Thompson, 28, has a keen awareness of his interests, and being individually celebrated for basketball is nowhere near the top of his list. Despite the bon vivant lifestyle conveyed through social media, his hoops motto is not “look at me” but “look at us.”
So when Thompson becomes a free agent next July -- unless he agrees to a prior extension -- he isn’t the type to shop himself with designs on being “that dude.” Those emotionally attached to the Warriors can take comfort when Thompson says, as he did a few days ago, that he wants to be a Warrior “for life.”
Thompson’s father, Mychal, whose NBA career lasted 13 years, took it step further.
“You can mark it down,” Mychal Thompson said over the weekend.
This is in accord with what I was told in a conversation with Mychal last month. In multiple chats over the past year, he has been firm in his belief that his son would re-sign with the Warriors.
It’s in line with what Klay told NBC Sports Bay Area last Sept. 29, saying he wanted to be a part of a group that could “be known as one of the greatest teams of our era.”
As Thompson’s incumbent team, the Warriors have the advantage. They can pay him more than any other team might offer. And he is amenable to taking a discounted contract -- though discounted only so much.
The Warriors have given every indication they understand Thompson’s value, which goes beyond the tangible. He has played for two NBA coaches, Mark Jackson and Steve Kerr, both of whom concluded Thompson requires zero maintenance. That attribute, folks, is rare and precious.
Growing up the middle son in a NBA household, Klay was taught to appreciate collective success. When he says he doesn’t take the prosperity of the Warriors for granted, as he often does, he means it.
Growing up between two athletic brothers, Mychel and Trayce, Klay learned teamwork in a very real sense. Julie Thompson is more reticent than her husband Mychal -- as is 99 percent of the world’s population -- but is, above all, a voice of reason. When she speaks, the family listens.
Since being drafted in 2011, Thompson has made six trips to the playoffs in seven seasons, missing only as a rookie. Of those six consecutive playoff appearances, the last four have landed the Warriors in the NBA Finals, with three championships to show for it. He has been the physical backbone of the squad, missing the fewest games and excelling on both offense and defense.

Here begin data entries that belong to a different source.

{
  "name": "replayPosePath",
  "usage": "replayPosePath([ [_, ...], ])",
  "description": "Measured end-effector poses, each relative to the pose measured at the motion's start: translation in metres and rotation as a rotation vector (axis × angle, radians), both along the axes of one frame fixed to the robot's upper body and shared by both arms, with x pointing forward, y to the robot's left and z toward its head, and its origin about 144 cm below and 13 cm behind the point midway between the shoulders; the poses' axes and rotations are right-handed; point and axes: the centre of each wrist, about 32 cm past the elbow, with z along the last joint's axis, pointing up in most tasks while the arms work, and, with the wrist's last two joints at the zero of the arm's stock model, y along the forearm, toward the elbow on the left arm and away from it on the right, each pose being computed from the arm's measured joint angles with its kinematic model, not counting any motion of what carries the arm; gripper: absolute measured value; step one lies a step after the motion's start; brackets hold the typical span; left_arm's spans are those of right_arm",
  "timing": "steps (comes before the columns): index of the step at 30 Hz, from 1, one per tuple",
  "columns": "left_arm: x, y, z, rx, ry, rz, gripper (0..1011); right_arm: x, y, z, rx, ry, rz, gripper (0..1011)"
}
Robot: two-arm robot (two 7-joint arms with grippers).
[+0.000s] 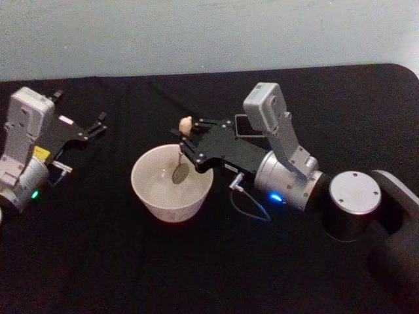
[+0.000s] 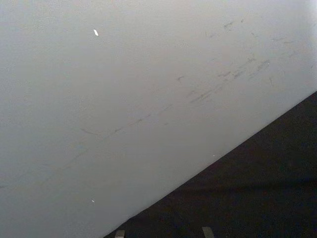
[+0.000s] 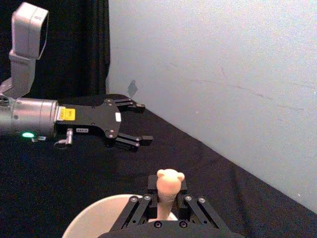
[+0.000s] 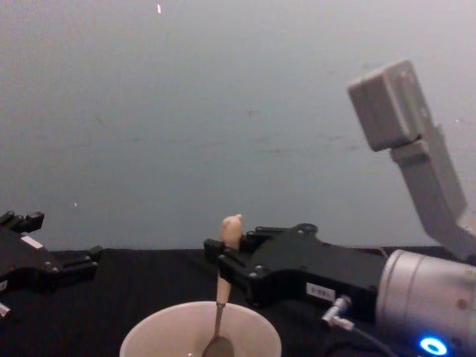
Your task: Pick up the stirring spoon with one hand, stir inside the cup, then place it back in its original position.
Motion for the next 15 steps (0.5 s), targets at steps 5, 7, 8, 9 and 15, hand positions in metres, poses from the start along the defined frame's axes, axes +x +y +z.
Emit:
replayPosePath([
  [5, 0.0, 0.0, 0.0, 0.0, 0.0, 0.0, 1001, -0.007, -0.007, 0.002, 0.005, 0.012, 0.01, 211],
  [7, 0.0, 0.0, 0.0, 0.0, 0.0, 0.0, 1001, -0.009, -0.009, 0.002, 0.006, 0.017, 0.013, 211],
  [8, 0.0, 0.0, 0.0, 0.0, 0.0, 0.0, 1001, -0.01, -0.01, 0.002, 0.006, 0.02, 0.016, 211],
  [9, 0.0, 0.0, 0.0, 0.0, 0.0, 0.0, 1001, -0.012, -0.011, 0.003, 0.007, 0.024, 0.022, 211],
  [15, 0.0, 0.0, 0.0, 0.0, 0.0, 0.0, 1001, -0.02, -0.016, 0.003, 0.0, 0.041, 0.046, 211],
])
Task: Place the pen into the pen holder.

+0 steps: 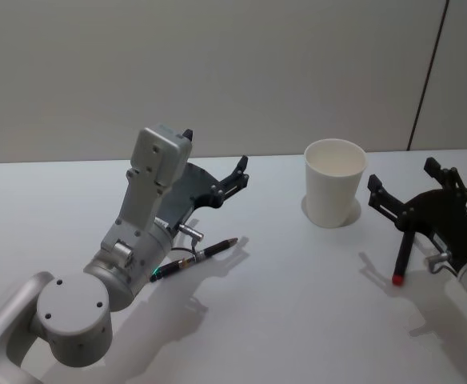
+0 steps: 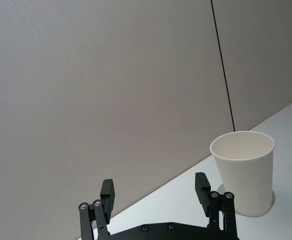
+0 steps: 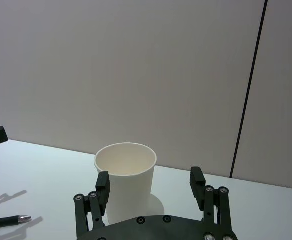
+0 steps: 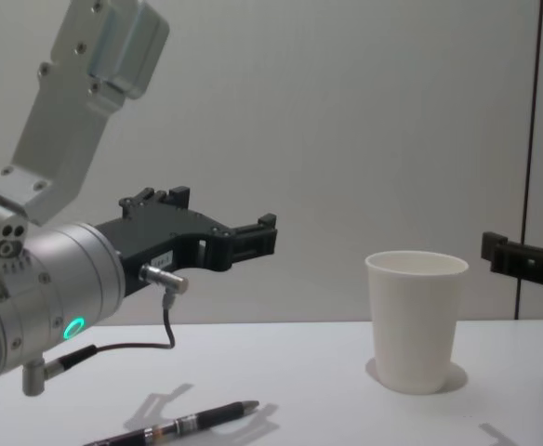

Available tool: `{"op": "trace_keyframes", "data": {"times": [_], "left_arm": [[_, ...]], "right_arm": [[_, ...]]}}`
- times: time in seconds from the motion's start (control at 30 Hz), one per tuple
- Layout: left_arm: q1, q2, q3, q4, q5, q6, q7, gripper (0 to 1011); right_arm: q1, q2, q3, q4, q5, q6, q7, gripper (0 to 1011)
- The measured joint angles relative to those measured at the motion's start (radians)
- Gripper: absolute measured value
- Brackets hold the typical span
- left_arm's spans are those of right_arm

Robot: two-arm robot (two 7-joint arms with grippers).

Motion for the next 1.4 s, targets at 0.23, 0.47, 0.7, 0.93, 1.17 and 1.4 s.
{"op": "trace_keyframes", "data": {"times": [0.23, 0.47, 0.7, 0.93, 1.17, 1.4], "left_arm": [[0.000, 0.000, 0.000, 0.000, 0.000, 0.000, 0.000, 1001], [0.000, 0.000, 0.000, 0.000, 0.000, 0.000, 0.000, 1001], [0.000, 0.000, 0.000, 0.000, 0.000, 0.000, 0.000, 1001], [0.000, 0.000, 0.000, 0.000, 0.000, 0.000, 0.000, 1001], [0.000, 0.000, 0.000, 0.000, 0.000, 0.000, 0.000, 1001], [0.000, 0.000, 0.000, 0.000, 0.000, 0.000, 0.000, 1001]], "right_arm": [[0.000, 0.000, 0.000, 0.000, 0.000, 0.000, 0.000, 1001], [0.000, 0.000, 0.000, 0.000, 0.000, 0.000, 0.000, 1002], [0.000, 0.000, 0.000, 0.000, 0.000, 0.000, 0.000, 1002], [0.000, 0.000, 0.000, 0.000, 0.000, 0.000, 0.000, 1002], [0.000, 0.000, 0.000, 0.000, 0.000, 0.000, 0.000, 1002], [0.000, 0.000, 0.000, 0.000, 0.000, 0.000, 0.000, 1001]]}}
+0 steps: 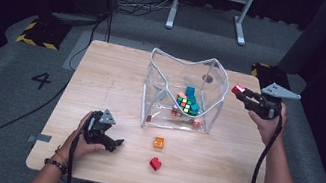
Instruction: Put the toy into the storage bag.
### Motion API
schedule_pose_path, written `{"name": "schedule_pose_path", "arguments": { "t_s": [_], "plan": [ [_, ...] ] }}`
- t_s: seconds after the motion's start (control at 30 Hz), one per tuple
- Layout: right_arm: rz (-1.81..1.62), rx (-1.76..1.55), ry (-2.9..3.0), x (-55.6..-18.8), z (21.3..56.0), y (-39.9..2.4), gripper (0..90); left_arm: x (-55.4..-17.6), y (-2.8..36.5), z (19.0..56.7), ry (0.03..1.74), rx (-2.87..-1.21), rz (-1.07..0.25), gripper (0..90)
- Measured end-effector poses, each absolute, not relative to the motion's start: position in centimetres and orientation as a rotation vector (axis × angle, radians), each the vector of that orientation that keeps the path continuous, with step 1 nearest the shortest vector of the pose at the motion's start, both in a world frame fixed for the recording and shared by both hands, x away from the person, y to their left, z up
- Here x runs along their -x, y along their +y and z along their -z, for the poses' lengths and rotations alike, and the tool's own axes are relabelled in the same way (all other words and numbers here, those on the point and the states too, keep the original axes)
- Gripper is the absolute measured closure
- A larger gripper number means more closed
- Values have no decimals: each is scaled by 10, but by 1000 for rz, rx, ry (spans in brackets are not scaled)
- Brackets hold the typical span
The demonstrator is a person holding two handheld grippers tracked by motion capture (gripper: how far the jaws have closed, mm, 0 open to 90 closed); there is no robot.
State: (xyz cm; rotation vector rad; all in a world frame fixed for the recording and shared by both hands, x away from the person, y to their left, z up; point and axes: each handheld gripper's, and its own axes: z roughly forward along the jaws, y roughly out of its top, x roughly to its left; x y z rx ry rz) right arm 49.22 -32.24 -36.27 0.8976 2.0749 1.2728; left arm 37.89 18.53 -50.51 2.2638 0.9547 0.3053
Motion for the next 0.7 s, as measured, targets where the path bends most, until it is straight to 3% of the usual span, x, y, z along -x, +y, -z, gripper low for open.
{"name": "schedule_pose_path", "arguments": {
  "t_s": [0.7],
  "plan": [
    [-1277,-856,2064,-516,323,-305,665,-379,185,505,954,-2264,-305,5]
  ]
}}
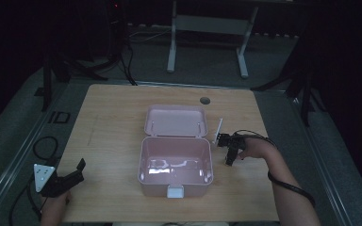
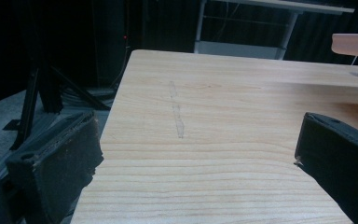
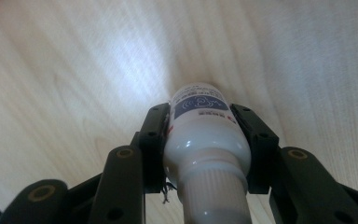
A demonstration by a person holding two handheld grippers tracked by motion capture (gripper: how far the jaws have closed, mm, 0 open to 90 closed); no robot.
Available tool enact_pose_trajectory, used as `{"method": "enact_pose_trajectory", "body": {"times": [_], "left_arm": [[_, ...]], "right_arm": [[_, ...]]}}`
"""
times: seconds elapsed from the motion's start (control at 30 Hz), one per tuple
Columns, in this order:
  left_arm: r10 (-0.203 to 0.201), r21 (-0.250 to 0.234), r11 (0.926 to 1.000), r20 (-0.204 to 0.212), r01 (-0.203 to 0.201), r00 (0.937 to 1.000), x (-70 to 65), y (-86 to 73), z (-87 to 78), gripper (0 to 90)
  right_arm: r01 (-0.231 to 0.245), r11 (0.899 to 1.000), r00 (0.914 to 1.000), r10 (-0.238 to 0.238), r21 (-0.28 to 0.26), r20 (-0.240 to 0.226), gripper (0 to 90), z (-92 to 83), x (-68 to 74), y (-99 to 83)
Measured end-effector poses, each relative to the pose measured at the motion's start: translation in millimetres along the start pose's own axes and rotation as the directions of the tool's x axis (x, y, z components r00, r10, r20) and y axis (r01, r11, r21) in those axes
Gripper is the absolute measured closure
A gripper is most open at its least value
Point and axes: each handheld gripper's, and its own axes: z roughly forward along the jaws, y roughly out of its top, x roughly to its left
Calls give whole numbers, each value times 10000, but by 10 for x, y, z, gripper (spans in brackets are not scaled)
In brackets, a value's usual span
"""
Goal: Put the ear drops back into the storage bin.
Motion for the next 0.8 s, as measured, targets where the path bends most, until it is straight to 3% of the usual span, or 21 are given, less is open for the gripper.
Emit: {"method": "enact_pose_trajectory", "body": {"times": [0.13,0.17,0.23,0.3,0.43,0.67,0.8], "left_arm": [[4,13,10000,-2,-4,10000,1,1,1,5],[6,15,10000,-1,-6,10000,1,1,1,5],[3,7,10000,-6,-3,10000,-1,0,0,5],[2,1,10000,-6,-2,10000,0,0,0,5],[12,-6,10000,-3,-12,10000,0,0,0,5],[17,-16,10000,-12,-17,10000,-3,-1,-1,5],[12,2,10000,-16,-12,10000,-1,0,0,5]], "right_arm": [[939,9956,9954,-940,71,193,595,-8,73,-52],[939,9956,9954,-940,71,193,595,-8,73,-52],[1555,9878,9873,-1556,66,322,596,-19,127,-86],[1767,9842,9836,-1769,81,355,596,-33,152,-105],[2308,9730,9713,-2309,87,568,596,-65,204,-137],[3321,9428,9388,-3334,293,862,596,-107,355,-176],[3597,9325,9292,-3612,329,782,596,-115,428,-193]]}}
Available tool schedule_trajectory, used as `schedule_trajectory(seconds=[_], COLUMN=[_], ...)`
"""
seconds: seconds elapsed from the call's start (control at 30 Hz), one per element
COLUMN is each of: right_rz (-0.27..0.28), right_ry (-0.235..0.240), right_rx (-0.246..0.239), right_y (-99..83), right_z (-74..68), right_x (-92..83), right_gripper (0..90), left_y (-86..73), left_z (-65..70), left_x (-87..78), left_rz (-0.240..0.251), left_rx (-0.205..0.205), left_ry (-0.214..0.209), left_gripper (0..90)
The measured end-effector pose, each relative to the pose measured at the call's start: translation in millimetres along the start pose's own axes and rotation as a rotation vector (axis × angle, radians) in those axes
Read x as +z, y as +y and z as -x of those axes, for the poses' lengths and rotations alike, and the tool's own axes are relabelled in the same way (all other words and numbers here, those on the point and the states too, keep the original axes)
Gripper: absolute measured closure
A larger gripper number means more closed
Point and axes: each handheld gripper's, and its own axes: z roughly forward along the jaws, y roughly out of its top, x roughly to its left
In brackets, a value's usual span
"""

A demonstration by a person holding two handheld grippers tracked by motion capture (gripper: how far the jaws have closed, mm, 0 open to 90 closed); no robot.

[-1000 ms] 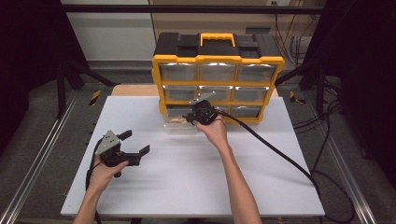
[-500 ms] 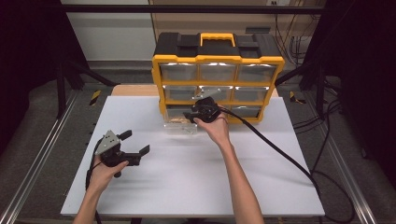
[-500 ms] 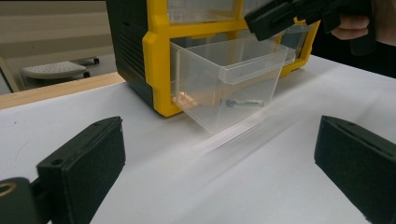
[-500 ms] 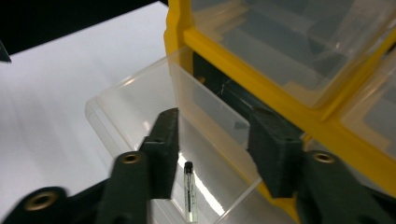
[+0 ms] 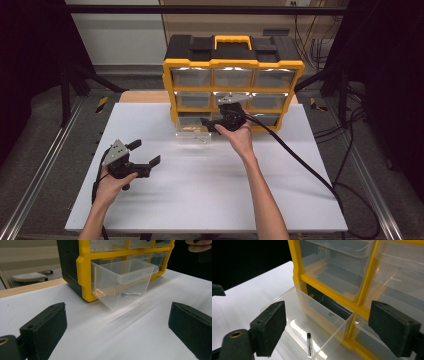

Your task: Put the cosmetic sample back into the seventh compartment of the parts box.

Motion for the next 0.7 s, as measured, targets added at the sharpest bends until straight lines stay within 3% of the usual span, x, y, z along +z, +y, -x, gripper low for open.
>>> schedule_trajectory(seconds=[0.7], right_rz=[0.071], right_ry=[0.027], right_rx=[-0.012], right_y=[-12.2], right_z=[1.1], right_x=[-36.8], right_gripper=[1.7], left_y=[0.0], left_z=[-0.4], left_x=[-0.6], left_rz=[0.002], left_rx=[-0.003], left_ry=[-0.001], left_gripper=[1.9])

Thompson has had, by any measure, a charmed career. He knows this would not be true if not for the contributions of Stephen Curry, Kevin Durant, Draymond Green, Andre Igoudala, Shaun Livingston and a couple dozen others who wore the same jersey.
So when it’s time to put a name in big, bold letters atop the marquee, Klay would be the last Warrior to care. He doesn’t want it, partly because he doesn’t like it but mostly such trivialities give him no gratification.
Nah, he’d rather ride this wave for as long as it’s going.